▶ _The problem_:
For the material below, reproduce exactly each line from the one that has "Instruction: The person" through the one that has "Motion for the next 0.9", and no others; pictures stay out.

▶ _Material for this exercise_:
-=-=-=-=-

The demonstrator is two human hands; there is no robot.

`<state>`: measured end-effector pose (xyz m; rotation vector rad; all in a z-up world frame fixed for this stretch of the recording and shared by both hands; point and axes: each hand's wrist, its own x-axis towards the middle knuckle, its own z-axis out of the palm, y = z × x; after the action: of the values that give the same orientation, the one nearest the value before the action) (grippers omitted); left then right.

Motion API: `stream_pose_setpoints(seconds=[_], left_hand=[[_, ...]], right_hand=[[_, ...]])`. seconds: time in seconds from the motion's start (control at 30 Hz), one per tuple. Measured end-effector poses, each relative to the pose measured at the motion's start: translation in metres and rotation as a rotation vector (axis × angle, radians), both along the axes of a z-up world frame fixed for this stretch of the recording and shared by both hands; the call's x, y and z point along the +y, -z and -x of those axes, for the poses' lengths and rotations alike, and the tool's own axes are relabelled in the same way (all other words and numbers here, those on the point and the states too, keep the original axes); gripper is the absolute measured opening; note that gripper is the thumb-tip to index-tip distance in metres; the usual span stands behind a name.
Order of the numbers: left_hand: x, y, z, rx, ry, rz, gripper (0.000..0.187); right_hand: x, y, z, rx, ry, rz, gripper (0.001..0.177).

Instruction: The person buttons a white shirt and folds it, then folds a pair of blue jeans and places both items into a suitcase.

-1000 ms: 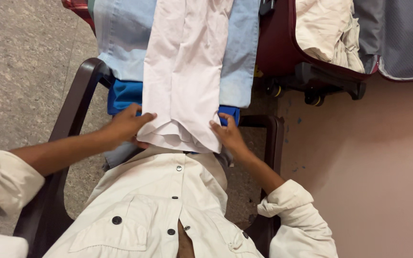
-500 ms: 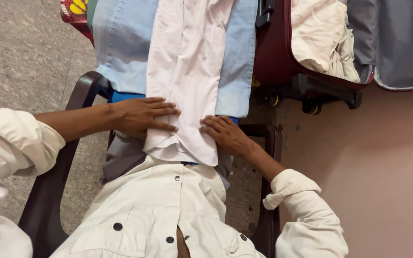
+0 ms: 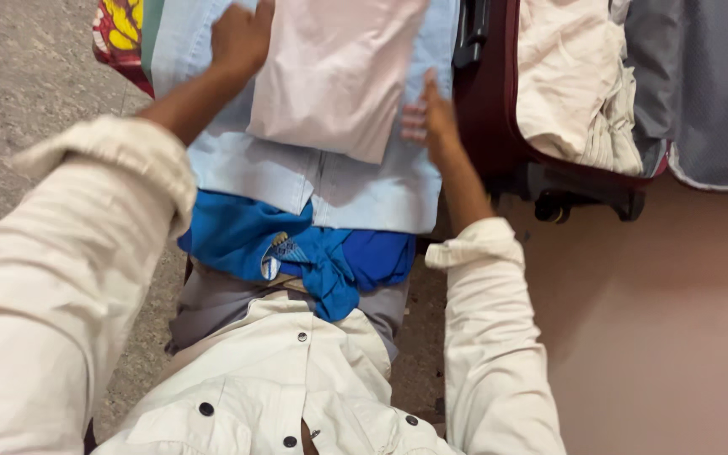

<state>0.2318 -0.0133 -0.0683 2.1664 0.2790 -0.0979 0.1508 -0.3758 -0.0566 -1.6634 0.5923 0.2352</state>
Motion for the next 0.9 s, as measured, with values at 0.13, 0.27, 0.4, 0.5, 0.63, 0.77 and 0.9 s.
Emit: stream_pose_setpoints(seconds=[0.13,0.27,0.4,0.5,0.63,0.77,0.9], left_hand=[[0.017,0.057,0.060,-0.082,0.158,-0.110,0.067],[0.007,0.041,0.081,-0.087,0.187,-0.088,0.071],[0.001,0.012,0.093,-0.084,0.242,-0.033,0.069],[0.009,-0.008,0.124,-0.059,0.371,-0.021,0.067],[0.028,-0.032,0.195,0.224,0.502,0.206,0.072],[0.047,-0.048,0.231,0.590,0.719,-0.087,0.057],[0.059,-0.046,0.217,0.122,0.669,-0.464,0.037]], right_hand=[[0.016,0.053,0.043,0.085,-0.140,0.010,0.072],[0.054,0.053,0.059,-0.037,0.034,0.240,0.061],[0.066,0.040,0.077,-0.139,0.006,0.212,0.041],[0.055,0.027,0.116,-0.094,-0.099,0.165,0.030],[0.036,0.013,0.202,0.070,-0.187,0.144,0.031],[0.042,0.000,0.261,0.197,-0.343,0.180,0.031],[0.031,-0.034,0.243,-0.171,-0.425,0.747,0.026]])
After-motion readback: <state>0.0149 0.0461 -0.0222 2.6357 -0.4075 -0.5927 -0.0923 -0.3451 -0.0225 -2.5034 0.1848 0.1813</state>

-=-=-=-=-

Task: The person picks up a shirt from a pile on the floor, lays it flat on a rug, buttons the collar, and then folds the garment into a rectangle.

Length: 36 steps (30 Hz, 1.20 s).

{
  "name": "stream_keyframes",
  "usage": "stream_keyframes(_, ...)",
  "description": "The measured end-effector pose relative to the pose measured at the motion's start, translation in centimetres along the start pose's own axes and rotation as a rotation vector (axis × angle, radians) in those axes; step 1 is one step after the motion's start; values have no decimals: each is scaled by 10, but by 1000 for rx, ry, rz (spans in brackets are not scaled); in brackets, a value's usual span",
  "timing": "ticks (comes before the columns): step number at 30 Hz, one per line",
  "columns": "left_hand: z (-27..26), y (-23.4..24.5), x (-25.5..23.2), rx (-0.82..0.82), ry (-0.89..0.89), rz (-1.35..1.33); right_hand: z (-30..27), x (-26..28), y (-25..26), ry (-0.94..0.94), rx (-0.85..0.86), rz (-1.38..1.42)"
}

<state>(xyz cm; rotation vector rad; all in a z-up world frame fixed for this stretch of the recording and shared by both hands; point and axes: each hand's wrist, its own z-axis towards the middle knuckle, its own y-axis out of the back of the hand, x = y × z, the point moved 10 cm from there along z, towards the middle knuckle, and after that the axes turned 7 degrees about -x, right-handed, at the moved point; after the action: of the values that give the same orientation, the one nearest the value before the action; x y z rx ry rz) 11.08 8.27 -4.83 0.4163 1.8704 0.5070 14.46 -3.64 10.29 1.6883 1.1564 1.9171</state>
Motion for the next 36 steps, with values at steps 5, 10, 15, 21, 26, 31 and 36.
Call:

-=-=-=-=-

▶ _Task response_:
Instruction: The person buttons a white shirt and folds it, then folds a pair of blue jeans and places both items into a suitcase.

-1000 ms: 
-500 ms: 
+0 ms: 

<state>0.2318 -0.0133 -0.0683 2.1664 0.2790 -0.0979 0.1508 -0.3758 -0.0566 -1.6634 0.5923 0.2352</state>
Motion for the next 0.9 s, as measured, with values at 0.13, 0.27, 0.4, 0.5, 0.63, 0.77 and 0.9 s.

This output is now finished.